[Stored entries]
* * * *

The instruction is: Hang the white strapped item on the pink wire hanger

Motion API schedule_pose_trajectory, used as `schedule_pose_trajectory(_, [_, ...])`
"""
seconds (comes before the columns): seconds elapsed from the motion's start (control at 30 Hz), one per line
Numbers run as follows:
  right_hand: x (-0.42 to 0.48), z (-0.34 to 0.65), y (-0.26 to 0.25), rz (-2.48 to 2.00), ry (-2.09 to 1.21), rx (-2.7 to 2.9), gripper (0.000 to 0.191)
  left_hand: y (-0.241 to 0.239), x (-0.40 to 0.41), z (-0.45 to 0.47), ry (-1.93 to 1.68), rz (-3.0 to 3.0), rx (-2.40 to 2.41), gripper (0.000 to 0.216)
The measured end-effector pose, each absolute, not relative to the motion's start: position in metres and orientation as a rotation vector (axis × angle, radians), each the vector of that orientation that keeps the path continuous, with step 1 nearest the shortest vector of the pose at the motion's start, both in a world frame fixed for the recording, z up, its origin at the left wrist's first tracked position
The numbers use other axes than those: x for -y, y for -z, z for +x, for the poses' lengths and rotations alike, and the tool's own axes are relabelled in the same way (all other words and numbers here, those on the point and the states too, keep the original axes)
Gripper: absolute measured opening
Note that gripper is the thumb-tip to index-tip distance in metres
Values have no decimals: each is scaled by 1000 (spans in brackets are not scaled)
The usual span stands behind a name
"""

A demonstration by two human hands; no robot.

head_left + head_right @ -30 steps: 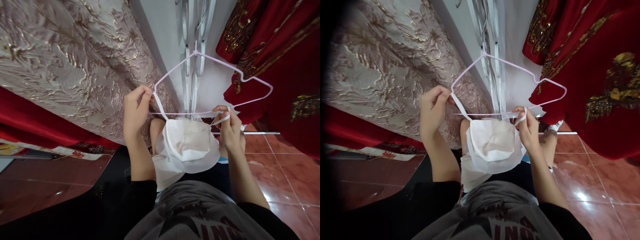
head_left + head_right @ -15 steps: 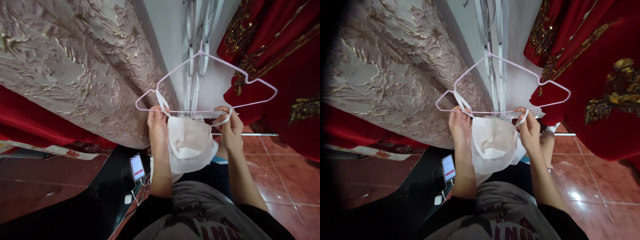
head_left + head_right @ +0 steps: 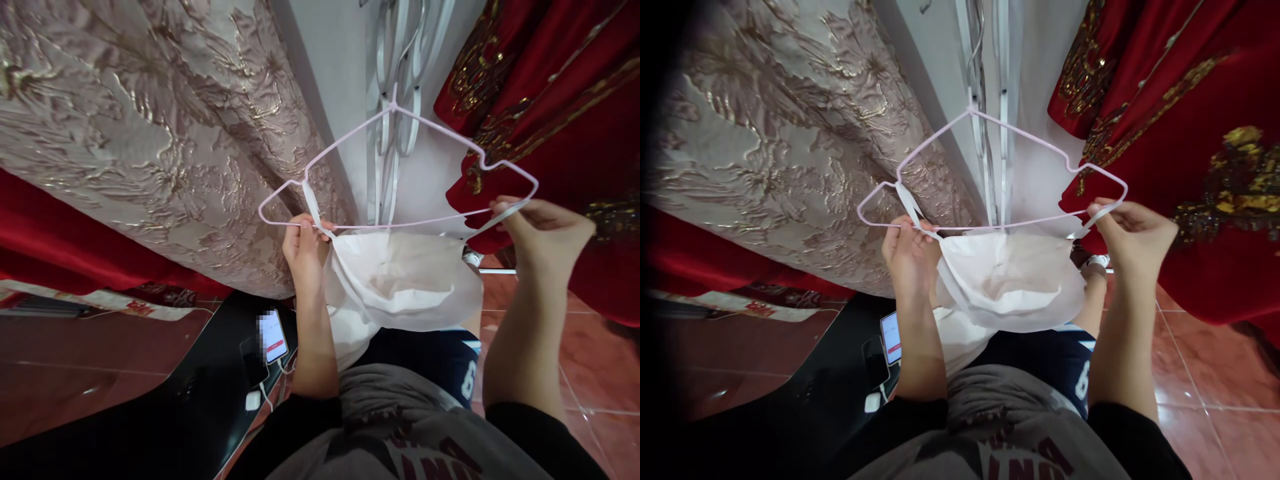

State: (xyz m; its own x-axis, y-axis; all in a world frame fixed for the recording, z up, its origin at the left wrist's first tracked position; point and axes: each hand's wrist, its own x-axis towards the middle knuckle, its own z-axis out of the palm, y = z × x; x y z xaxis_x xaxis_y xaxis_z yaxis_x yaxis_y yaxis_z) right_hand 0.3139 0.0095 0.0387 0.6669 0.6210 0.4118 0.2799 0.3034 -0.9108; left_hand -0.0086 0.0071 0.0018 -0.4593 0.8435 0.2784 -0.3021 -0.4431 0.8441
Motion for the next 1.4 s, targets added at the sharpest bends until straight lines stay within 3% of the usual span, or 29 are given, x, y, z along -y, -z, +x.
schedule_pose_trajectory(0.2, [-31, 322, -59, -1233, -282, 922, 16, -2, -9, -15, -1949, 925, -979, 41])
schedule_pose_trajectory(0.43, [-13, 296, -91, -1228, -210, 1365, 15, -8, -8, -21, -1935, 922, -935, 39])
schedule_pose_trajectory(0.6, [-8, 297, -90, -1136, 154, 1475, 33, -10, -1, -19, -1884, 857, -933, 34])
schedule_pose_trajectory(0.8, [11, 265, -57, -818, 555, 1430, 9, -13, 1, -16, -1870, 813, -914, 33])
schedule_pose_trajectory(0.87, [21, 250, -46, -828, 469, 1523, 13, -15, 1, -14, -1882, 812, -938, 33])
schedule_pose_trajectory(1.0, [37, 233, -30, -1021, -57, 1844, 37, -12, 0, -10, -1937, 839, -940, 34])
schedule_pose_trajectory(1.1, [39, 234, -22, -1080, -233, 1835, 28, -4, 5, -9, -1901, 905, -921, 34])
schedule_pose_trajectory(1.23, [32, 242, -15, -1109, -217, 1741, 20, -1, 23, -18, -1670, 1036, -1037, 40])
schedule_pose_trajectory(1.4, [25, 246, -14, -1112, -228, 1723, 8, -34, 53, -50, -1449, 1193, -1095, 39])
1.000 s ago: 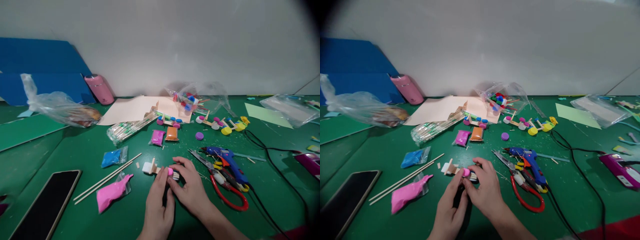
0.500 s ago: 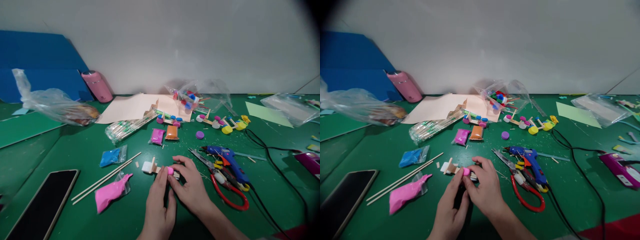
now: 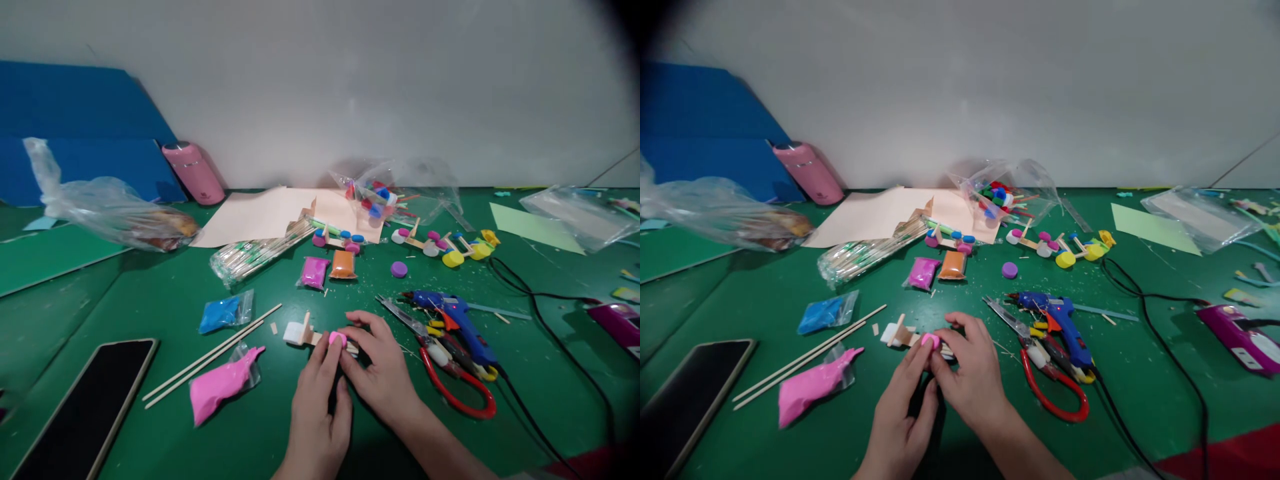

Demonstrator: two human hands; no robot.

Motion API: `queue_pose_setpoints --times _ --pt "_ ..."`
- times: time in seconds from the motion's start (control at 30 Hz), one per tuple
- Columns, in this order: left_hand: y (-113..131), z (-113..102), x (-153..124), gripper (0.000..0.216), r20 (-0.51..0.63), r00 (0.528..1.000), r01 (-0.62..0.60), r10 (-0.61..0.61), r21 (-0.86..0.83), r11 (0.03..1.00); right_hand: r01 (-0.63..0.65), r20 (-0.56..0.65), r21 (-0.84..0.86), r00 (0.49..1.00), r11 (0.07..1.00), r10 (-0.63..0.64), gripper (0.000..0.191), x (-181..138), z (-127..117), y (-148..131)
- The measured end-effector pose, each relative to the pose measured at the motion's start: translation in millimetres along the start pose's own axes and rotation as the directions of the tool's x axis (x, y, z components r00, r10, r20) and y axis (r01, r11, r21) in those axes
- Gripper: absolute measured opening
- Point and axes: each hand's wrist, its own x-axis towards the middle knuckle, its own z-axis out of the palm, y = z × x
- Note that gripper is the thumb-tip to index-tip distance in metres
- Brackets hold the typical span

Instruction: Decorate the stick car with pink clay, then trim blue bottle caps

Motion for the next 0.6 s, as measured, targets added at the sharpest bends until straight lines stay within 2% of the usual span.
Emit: queue_pose_setpoints --times 0.47,0.6 --pt "0.2 -1.2 -1.4 0.056 0.009 1.0 -0.013 0.014 -0.016 1.0 -0.012 -0.024 -0.048 1.0 0.999 0.011 0.016 0.9 0.6 -3.6" --pt "1.2 -0.4 -1.5 0.058 -0.024 0.999 0.045 -0.046 -0.058 0.997 -0.014 -0.039 -0.055 0.999 0.998 0.011 0.02 0.2 0.9 -3.5"
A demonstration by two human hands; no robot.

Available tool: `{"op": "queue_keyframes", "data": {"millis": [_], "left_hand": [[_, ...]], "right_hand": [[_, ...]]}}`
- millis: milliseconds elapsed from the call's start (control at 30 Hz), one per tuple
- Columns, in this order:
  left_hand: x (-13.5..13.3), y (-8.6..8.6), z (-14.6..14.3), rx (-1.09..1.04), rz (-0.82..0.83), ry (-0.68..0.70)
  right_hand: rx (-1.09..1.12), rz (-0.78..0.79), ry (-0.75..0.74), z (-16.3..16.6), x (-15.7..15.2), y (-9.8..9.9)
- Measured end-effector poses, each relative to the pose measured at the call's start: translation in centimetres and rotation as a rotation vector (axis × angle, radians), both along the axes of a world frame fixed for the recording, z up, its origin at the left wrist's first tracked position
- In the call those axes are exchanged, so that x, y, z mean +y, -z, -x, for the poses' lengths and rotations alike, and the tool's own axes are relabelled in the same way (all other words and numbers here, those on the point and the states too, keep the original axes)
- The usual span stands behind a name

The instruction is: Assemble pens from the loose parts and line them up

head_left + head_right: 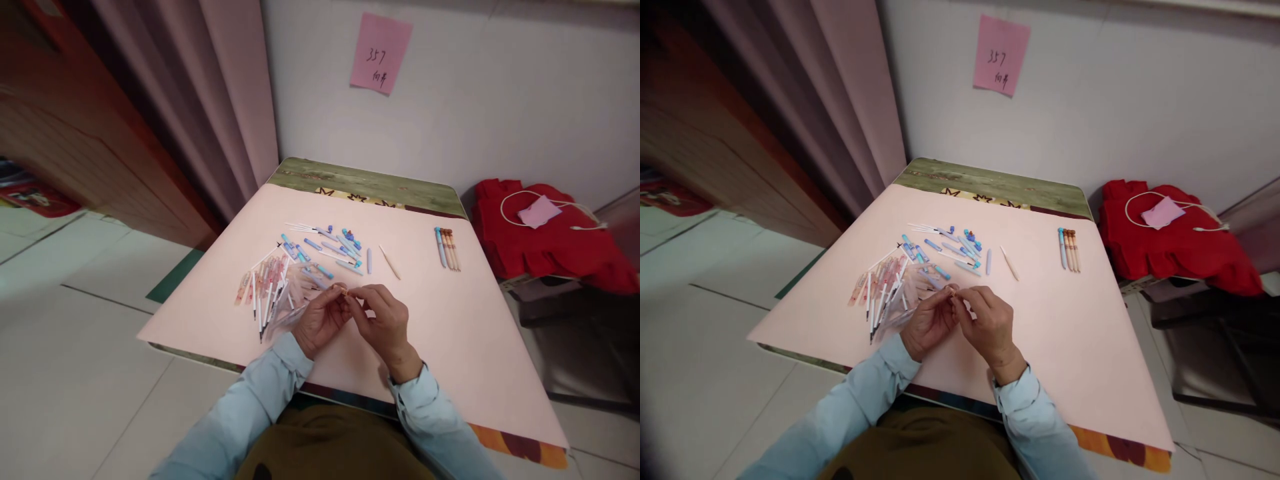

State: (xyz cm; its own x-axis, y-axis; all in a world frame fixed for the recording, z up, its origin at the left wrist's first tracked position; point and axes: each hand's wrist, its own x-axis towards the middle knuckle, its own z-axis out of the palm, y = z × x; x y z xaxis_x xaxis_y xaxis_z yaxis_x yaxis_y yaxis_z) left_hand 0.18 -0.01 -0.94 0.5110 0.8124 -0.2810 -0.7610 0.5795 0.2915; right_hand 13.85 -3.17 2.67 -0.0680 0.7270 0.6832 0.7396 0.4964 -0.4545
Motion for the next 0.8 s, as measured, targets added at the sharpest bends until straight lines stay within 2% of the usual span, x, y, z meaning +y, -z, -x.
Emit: {"op": "queue_keyframes", "data": {"millis": [167,400,600,700,800], "left_hand": [[-0.09,0.17,-0.03,0.002,-0.018,-0.02],[-0.09,-0.15,-0.12,0.025,0.001,-0.019],[-0.15,-0.29,-0.12,0.036,-0.016,0.009],[-0.34,-0.34,0.09,0.035,-0.03,0.027],[-0.55,-0.62,0.42,0.041,-0.051,0.114]], "right_hand": [[-0.04,0.038,0.033,0.07,0.02,-0.25],[-0.038,-0.021,0.077,0.0,0.04,-0.01],[-0.025,-0.028,0.041,0.08,-0.18,-0.23],[0.077,-0.005,0.005,-0.02,-0.29,-0.61],[0.218,0.084,0.042,-0.5,0.41,-0.76]]}}
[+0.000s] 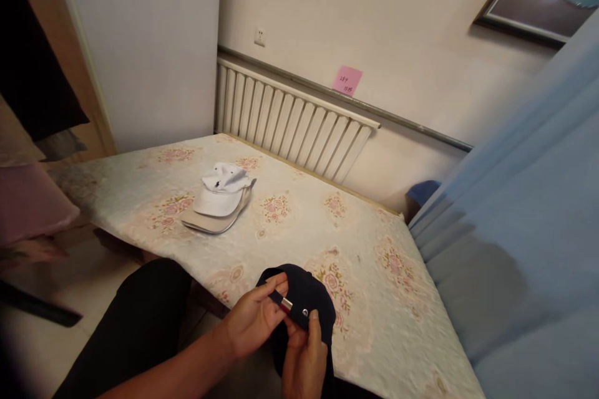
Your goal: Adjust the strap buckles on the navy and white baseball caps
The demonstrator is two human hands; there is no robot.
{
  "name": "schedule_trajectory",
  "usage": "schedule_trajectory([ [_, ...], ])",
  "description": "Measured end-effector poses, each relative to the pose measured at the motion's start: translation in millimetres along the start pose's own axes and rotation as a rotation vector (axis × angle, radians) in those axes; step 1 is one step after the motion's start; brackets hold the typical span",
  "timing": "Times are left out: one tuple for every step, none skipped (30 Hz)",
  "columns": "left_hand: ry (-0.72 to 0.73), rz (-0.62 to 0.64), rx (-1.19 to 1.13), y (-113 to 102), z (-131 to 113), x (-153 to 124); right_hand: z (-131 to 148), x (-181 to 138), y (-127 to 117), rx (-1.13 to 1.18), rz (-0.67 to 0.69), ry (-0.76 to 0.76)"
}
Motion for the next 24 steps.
schedule_trajectory([
  [-0.006, 0.018, -0.006, 1, -1, 0, 1, 0, 2, 0.046, 0.019, 0.010],
  [-0.010, 0.036, -0.011, 2, -2, 0, 2, -1, 4, 0.091, 0.038, 0.013],
  [-0.012, 0.051, -0.014, 4, -3, -1, 3, -1, 6, 0.133, 0.059, 0.011],
  [-0.012, 0.062, -0.015, 5, -4, -1, 4, -2, 8, 0.171, 0.082, 0.006],
  [-0.010, 0.067, -0.017, 6, -4, -1, 5, -3, 10, 0.207, 0.107, -0.006],
  [-0.008, 0.070, -0.018, 6, -5, -2, 5, -4, 11, 0.232, 0.133, -0.021],
  [-0.006, 0.071, -0.019, 7, -5, -2, 6, -5, 12, 0.246, 0.161, -0.037],
  [-0.004, 0.070, -0.019, 7, -4, -2, 5, -6, 13, 0.247, 0.189, -0.050],
  [-0.002, 0.064, -0.017, 7, -4, -2, 5, -7, 14, 0.235, 0.210, -0.060],
  [0.001, 0.054, -0.014, 7, -3, -2, 3, -9, 14, 0.210, 0.217, -0.063],
  [0.001, 0.045, -0.008, 6, -1, -2, 2, -10, 14, 0.170, 0.210, -0.057],
  [-0.002, 0.033, -0.003, 5, 1, -2, -1, -11, 13, 0.123, 0.182, -0.046],
  [-0.010, 0.024, 0.002, 4, 4, -2, -2, -11, 12, 0.078, 0.139, -0.035],
  [-0.021, 0.018, 0.005, 3, 7, -2, -4, -11, 10, 0.036, 0.086, -0.026],
  [-0.031, 0.012, 0.005, 2, 9, -2, -4, -11, 8, 0.000, 0.034, -0.023],
  [-0.039, 0.005, 0.003, 2, 11, -2, -5, -11, 7, -0.035, -0.010, -0.022],
  [-0.044, -0.001, -0.003, 1, 11, -2, -4, -11, 5, -0.070, -0.045, -0.019],
  [-0.048, -0.005, -0.012, 1, 11, -2, -4, -10, 4, -0.107, -0.072, -0.009],
  [-0.053, -0.006, -0.022, 1, 11, -2, -4, -9, 3, -0.148, -0.092, 0.009],
  [-0.060, -0.008, -0.034, 2, 9, -2, -3, -9, 1, -0.183, -0.110, 0.029],
  [-0.070, -0.007, -0.046, 3, 8, -3, -3, -8, 0, -0.207, -0.121, 0.049],
  [-0.081, -0.005, -0.059, 4, 7, -3, -3, -8, -1, -0.216, -0.126, 0.063],
  [-0.090, -0.008, -0.071, 5, 5, -3, -2, -7, -2, -0.212, -0.124, 0.069],
  [-0.096, -0.010, -0.083, 5, 4, -4, -2, -7, -2, -0.197, -0.113, 0.070],
])
Point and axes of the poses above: each hand's wrist, its own x-axis towards the middle knuckle, its own y-axis out of the palm, z = x × y, the point moved 4 cm from there along x, towards the middle knuckle, and after that the axes turned 4 degrees about y, right-handed, at the moved point
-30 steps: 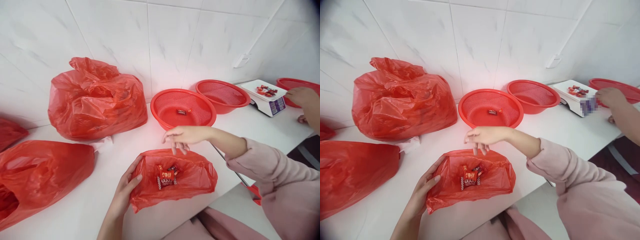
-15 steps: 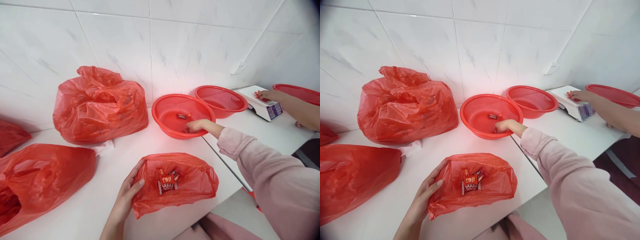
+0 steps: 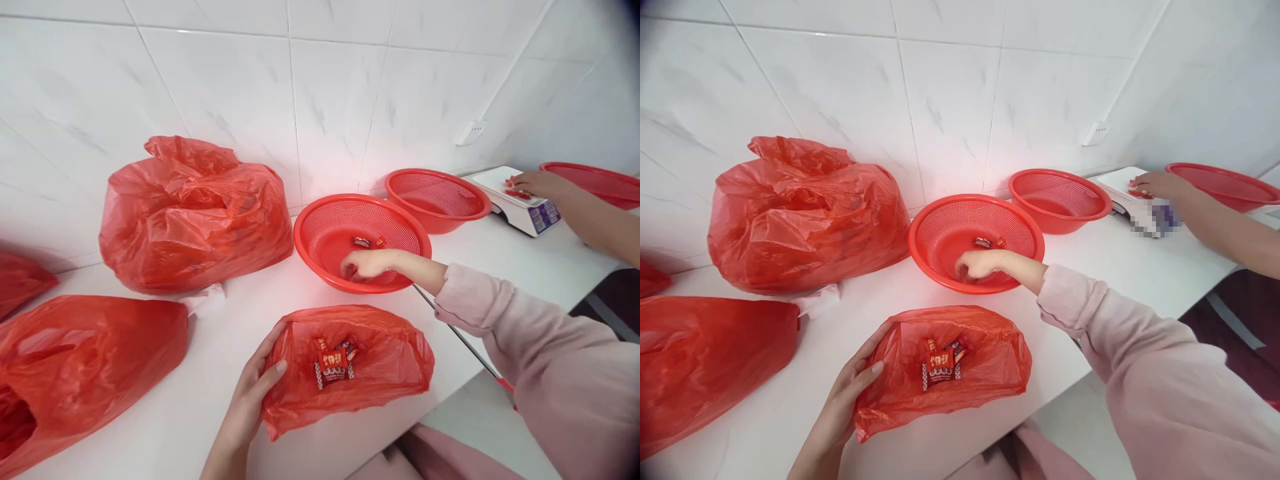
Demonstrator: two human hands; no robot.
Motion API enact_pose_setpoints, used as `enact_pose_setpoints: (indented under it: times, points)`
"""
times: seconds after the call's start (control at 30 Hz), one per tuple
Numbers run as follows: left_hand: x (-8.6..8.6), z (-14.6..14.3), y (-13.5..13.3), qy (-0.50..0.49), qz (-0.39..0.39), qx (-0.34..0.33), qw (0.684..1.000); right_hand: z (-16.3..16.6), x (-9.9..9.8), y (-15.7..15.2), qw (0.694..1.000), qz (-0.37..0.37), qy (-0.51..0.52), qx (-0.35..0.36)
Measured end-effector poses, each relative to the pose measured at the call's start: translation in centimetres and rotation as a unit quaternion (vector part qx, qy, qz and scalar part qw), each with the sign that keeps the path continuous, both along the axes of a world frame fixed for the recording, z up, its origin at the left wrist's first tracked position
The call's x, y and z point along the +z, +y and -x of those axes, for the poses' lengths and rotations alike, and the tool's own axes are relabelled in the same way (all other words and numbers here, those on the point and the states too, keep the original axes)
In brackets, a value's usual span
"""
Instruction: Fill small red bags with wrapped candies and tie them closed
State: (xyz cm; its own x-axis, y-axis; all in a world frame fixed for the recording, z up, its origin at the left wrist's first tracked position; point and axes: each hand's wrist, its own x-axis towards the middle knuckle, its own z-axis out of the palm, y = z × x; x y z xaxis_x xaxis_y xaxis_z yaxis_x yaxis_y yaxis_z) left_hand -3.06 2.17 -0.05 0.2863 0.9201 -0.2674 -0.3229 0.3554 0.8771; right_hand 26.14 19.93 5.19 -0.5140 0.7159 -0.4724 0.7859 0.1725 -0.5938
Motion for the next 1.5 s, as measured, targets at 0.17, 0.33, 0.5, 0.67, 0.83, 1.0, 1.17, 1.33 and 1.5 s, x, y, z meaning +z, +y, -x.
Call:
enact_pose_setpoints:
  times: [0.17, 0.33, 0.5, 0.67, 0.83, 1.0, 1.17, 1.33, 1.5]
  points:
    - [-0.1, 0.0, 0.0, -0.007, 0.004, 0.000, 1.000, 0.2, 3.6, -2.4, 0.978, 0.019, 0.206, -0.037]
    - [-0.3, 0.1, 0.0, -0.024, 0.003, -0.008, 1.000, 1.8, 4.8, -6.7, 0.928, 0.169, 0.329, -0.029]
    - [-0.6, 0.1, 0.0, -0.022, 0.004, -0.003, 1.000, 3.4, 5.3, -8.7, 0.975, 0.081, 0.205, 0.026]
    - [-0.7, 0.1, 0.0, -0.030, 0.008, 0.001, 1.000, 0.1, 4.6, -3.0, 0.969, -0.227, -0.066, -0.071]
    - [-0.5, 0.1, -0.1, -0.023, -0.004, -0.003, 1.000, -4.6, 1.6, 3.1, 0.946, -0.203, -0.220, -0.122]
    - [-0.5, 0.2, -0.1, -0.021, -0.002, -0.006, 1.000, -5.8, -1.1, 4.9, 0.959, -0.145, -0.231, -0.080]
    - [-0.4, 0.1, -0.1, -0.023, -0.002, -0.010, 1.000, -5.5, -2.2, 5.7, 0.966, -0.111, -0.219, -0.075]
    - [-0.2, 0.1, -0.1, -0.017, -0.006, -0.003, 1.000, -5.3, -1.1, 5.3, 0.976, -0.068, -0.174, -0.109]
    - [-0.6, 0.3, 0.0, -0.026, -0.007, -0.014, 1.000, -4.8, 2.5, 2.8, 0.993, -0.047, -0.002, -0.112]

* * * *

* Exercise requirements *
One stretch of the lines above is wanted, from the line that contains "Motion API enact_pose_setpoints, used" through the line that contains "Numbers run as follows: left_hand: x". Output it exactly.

* Response box *
Motion API enact_pose_setpoints, used as `enact_pose_setpoints: (indented under it: times, points)`
"""
times: seconds after the call's start (control at 30 Hz), one per tuple
Numbers run as follows: left_hand: x (-8.6..8.6), z (-14.6..14.3), y (-13.5..13.3), qy (-0.50..0.49), qz (-0.39..0.39), qx (-0.34..0.33), qw (0.684..1.000); right_hand: z (-16.3..16.6), x (-9.9..9.8), y (-15.7..15.2), qw (0.694..1.000), qz (-0.37..0.37), qy (-0.51..0.52), qx (-0.35..0.36)

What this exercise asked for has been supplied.